Após ter disparado em várias direções, na promessa de aplicação de tarifas, praticamente a todo o Mundo, exceto à Rússia e a alguns países de tendência russófila, mas com especial gravame, para alguns produtos chineses, para não falar das tarifas ao Canadá e ao México, Donald Trump foi definindo moratórias e exceções.     
Assim, a 12 de abril, anunciou que os smartphones e os computadores, bem como outros dispositivos e componentes eletrónicos, incluindo semicondutores, células solares e cartões de memória, seriam excluídos das tarifas globais de 145% impostas pelo inquilino da Casa Branca às importações chinesas. Tal anúncio, que foi partilhado pelas Alfândegas e pela Proteção das Fronteiras dos EUA, referia que os direitos aduaneiros teriam grande impacto nos gigantes tecnológicos americanos, como a Apple, que tem 90% da sua produção e montagem do iPhone na China. Mais: a isenção aplica-se aos produtos que entraram nos EUA ou que foram retirados dos armazéns, a partir de 5 de abril.

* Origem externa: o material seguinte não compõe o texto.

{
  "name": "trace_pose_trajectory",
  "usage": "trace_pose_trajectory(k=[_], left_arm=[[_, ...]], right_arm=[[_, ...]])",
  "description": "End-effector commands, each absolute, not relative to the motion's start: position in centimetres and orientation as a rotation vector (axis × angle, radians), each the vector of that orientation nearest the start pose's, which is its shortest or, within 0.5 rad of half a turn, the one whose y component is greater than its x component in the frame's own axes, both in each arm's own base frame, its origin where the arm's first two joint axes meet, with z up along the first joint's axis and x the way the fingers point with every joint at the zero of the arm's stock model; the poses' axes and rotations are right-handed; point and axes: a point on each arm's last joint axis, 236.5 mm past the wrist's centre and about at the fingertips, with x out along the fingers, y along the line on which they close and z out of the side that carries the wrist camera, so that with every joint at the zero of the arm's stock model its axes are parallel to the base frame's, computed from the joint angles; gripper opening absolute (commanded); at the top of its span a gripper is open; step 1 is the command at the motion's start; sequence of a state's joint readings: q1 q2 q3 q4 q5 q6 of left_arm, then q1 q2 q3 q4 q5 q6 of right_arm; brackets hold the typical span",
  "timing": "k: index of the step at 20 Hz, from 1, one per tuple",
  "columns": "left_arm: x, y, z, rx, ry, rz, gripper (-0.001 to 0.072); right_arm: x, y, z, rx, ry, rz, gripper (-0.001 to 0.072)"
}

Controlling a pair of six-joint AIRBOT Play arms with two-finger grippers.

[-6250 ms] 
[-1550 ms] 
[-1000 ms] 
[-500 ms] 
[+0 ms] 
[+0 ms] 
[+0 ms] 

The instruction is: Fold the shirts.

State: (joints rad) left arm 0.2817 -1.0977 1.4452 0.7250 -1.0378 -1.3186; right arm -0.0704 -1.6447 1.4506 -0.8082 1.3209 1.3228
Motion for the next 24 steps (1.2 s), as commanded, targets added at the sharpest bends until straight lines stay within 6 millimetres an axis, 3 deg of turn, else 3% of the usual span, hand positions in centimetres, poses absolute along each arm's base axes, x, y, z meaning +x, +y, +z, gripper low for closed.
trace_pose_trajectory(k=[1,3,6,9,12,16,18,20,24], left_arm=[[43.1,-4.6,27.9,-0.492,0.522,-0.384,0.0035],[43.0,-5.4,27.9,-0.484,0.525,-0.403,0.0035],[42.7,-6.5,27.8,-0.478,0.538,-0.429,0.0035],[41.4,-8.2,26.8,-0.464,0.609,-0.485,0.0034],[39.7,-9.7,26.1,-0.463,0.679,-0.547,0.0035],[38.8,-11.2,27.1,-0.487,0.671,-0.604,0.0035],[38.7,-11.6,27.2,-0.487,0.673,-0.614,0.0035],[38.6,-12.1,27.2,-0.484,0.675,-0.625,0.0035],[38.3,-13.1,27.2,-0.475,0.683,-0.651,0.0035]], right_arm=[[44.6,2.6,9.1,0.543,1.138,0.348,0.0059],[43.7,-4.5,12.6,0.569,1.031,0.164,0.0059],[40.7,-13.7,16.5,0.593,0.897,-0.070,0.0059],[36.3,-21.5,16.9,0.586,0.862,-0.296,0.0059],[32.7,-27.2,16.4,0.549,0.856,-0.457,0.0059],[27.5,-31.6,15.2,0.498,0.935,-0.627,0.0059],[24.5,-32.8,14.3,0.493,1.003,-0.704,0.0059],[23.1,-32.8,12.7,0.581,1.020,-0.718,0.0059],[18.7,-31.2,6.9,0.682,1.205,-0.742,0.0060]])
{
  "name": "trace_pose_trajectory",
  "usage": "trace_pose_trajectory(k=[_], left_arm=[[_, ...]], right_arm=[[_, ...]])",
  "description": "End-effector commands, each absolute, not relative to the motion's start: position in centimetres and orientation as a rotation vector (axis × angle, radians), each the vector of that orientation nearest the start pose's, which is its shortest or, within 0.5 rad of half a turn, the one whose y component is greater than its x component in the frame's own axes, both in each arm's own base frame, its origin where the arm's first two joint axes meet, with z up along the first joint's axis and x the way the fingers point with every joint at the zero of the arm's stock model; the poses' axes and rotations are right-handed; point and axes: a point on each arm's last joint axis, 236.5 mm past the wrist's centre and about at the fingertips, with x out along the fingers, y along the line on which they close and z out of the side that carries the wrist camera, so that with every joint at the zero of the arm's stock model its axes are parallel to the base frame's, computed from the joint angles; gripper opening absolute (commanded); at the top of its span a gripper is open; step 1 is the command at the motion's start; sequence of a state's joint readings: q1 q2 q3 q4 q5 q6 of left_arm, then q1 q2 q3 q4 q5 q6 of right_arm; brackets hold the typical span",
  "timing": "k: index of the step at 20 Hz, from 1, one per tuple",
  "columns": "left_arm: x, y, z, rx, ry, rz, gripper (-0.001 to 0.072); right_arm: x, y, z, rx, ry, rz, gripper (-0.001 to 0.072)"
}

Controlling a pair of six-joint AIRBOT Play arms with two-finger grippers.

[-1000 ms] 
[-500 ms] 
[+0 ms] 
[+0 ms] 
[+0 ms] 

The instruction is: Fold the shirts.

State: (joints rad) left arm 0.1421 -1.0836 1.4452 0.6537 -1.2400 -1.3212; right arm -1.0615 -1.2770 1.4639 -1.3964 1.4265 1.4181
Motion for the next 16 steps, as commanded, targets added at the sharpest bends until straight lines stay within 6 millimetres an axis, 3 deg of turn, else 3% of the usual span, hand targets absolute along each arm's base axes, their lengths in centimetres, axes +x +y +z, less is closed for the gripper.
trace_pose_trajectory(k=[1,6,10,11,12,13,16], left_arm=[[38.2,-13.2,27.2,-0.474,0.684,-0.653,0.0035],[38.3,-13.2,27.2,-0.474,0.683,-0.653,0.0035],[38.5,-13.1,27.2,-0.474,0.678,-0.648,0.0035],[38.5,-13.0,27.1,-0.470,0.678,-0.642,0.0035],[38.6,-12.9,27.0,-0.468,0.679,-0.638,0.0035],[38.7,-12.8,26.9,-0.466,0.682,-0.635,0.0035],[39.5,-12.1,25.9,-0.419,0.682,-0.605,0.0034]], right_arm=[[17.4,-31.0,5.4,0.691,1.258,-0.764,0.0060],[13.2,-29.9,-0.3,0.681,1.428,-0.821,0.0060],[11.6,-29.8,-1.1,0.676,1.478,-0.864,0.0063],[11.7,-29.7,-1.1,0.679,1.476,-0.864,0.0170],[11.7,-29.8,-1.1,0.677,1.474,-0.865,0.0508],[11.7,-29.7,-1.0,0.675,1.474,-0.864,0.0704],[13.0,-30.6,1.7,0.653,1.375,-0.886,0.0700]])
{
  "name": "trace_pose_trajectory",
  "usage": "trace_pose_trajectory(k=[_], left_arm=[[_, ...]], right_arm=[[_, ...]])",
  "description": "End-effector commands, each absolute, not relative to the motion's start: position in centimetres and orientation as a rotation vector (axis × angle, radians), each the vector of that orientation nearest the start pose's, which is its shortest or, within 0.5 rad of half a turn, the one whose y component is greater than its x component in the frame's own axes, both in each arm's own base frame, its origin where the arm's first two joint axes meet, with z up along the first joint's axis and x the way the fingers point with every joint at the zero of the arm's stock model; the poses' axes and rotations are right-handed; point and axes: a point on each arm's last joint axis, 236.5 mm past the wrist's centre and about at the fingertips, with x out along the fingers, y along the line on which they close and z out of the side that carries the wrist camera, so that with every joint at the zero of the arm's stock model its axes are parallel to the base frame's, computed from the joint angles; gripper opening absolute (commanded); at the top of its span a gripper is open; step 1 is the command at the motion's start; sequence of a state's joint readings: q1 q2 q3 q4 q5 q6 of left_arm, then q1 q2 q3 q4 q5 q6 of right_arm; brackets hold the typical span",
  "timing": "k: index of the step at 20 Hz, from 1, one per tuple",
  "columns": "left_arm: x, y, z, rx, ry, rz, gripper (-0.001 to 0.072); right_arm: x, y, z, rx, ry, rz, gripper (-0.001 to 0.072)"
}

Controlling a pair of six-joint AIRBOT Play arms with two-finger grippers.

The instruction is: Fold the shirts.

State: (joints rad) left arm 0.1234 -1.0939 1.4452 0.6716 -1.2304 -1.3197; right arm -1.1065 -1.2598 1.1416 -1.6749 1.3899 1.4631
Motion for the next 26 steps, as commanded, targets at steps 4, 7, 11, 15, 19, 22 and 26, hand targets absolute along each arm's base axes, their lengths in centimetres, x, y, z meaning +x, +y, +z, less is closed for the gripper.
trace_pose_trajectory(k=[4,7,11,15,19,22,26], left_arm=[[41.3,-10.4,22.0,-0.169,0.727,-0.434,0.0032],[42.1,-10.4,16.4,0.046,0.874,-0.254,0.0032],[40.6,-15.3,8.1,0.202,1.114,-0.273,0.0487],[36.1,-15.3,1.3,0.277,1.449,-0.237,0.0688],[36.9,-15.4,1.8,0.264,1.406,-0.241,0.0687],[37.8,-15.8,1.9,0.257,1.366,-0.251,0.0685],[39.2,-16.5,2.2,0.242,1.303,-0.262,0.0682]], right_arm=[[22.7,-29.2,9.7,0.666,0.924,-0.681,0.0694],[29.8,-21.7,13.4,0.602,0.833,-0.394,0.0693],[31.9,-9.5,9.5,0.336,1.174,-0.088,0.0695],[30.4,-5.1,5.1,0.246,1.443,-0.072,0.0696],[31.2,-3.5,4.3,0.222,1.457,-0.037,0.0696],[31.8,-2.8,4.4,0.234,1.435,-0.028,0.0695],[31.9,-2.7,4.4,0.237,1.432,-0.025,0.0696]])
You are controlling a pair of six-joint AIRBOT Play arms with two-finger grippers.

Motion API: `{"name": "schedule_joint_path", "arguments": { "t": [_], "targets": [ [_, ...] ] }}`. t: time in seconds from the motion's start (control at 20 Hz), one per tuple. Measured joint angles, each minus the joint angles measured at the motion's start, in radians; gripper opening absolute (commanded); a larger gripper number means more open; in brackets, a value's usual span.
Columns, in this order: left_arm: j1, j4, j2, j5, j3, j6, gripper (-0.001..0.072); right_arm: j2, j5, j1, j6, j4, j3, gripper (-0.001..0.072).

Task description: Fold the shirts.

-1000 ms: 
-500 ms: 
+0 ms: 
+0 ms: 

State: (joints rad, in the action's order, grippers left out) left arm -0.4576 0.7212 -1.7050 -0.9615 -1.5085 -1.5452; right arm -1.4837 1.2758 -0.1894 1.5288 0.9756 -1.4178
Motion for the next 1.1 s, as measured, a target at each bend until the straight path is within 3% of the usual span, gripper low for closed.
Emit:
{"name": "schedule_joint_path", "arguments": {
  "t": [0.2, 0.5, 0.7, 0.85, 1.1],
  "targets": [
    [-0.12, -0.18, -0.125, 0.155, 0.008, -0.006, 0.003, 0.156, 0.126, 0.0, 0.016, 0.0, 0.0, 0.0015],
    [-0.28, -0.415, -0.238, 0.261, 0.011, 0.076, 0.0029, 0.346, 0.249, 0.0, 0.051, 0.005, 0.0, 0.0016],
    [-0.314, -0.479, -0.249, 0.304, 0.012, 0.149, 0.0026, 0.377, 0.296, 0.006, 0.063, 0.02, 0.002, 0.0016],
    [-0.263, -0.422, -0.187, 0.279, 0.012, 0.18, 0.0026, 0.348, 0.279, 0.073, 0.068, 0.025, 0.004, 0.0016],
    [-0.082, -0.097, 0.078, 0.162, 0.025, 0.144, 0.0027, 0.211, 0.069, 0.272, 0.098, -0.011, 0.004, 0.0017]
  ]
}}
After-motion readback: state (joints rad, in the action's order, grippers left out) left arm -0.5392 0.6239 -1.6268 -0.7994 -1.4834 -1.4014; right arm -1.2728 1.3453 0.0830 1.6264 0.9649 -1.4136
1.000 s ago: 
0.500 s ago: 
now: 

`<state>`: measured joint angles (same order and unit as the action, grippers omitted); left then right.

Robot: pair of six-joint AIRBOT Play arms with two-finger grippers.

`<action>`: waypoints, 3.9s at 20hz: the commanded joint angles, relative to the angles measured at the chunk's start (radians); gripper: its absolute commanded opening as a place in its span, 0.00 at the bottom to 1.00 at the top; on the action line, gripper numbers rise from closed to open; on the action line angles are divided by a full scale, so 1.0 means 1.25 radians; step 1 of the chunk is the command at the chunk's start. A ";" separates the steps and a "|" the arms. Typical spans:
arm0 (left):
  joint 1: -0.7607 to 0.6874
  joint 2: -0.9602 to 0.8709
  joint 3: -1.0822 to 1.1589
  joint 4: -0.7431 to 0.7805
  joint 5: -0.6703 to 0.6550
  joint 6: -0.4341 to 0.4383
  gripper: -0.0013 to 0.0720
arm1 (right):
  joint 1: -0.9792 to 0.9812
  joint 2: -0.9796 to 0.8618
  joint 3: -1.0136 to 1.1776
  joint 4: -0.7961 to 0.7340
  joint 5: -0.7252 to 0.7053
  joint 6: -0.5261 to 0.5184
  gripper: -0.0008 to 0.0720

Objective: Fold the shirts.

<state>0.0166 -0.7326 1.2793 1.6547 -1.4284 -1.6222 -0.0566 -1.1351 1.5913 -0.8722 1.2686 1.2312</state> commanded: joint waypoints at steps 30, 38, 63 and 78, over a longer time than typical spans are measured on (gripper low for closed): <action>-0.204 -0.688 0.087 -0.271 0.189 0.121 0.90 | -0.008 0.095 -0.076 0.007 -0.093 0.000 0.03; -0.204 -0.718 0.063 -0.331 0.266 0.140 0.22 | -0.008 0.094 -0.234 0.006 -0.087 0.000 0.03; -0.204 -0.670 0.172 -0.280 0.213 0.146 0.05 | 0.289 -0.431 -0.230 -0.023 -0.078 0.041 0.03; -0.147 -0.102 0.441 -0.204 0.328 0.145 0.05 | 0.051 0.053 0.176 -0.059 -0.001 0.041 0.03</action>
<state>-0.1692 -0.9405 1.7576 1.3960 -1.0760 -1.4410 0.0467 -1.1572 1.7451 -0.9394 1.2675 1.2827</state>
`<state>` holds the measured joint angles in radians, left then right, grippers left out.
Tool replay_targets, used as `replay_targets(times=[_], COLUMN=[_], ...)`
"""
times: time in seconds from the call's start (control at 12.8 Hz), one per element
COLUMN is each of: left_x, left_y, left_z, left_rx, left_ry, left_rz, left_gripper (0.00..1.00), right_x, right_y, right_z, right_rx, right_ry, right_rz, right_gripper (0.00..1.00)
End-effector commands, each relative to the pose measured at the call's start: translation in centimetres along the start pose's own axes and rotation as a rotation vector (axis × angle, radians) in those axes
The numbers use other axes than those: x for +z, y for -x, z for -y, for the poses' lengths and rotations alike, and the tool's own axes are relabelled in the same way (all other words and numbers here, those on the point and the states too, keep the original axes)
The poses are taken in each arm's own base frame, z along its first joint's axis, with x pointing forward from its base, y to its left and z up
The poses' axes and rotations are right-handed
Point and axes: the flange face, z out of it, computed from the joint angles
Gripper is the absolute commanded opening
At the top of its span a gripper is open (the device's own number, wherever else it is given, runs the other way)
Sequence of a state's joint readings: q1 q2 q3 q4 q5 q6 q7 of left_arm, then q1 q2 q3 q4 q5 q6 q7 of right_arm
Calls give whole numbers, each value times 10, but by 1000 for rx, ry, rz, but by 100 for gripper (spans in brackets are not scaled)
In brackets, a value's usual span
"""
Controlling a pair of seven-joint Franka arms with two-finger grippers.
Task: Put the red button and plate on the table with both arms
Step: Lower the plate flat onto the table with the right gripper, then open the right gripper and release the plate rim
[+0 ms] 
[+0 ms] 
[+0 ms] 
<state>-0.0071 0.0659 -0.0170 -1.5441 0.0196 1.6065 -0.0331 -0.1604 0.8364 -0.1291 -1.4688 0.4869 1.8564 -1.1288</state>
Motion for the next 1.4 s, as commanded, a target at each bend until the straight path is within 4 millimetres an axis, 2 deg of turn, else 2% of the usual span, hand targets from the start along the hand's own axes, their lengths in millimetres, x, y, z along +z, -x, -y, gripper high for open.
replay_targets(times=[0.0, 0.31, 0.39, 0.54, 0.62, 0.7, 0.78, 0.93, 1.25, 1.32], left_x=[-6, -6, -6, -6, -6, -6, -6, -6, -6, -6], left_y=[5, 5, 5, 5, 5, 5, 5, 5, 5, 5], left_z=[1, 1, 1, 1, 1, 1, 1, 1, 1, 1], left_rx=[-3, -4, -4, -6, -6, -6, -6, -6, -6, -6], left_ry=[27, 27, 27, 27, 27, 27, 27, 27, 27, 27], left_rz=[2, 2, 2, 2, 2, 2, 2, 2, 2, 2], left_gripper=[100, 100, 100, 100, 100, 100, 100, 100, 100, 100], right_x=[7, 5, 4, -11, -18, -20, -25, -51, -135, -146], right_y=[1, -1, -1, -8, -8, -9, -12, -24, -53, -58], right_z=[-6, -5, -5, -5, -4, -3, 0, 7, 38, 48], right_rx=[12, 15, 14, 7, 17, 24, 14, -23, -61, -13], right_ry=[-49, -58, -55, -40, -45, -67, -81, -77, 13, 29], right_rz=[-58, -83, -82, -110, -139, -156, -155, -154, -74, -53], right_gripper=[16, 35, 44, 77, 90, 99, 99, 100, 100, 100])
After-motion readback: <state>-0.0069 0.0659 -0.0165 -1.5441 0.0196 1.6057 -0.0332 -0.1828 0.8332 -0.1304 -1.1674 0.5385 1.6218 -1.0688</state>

Porém, a 16 do mesmo mês de abril o presidente dos EUA assinou uma ordem executiva para dar início à investigação sobre minerais críticos, potencialmente, conduzindo a tarifas adicionais sobre recursos industriais. A medida segue-se a sondagens sobre as importações de chips e de produtos farmacêuticos, sinalizando novo alargamento da guerra comercial global. E segue-se ao anúncio de Pequim de restrições à exportação de terras raras, marcando uma escalada na guerra comercial entre as duas maiores economias do Mundo.
A investigação em causa, ao abrigo da Secção 232 da Lei de Expansão do Comércio de 1962, visa “determinar os efeitos sobre a segurança nacional das importações de minerais críticos transformados e [de] seus produtos derivados”. Com efeito, os minerais críticos, que incluem os elementos de terras raras, sob a forma de minerais processados, são matérias-primas essenciais e contributos de produção críticos necessários para a segurança económica e nacional. A mesma lei foi invocada por Donald Trump para impor tarifas de 25% sobre o aço e o alumínio, bem como para lançar a investigação sobre as importações de cobre.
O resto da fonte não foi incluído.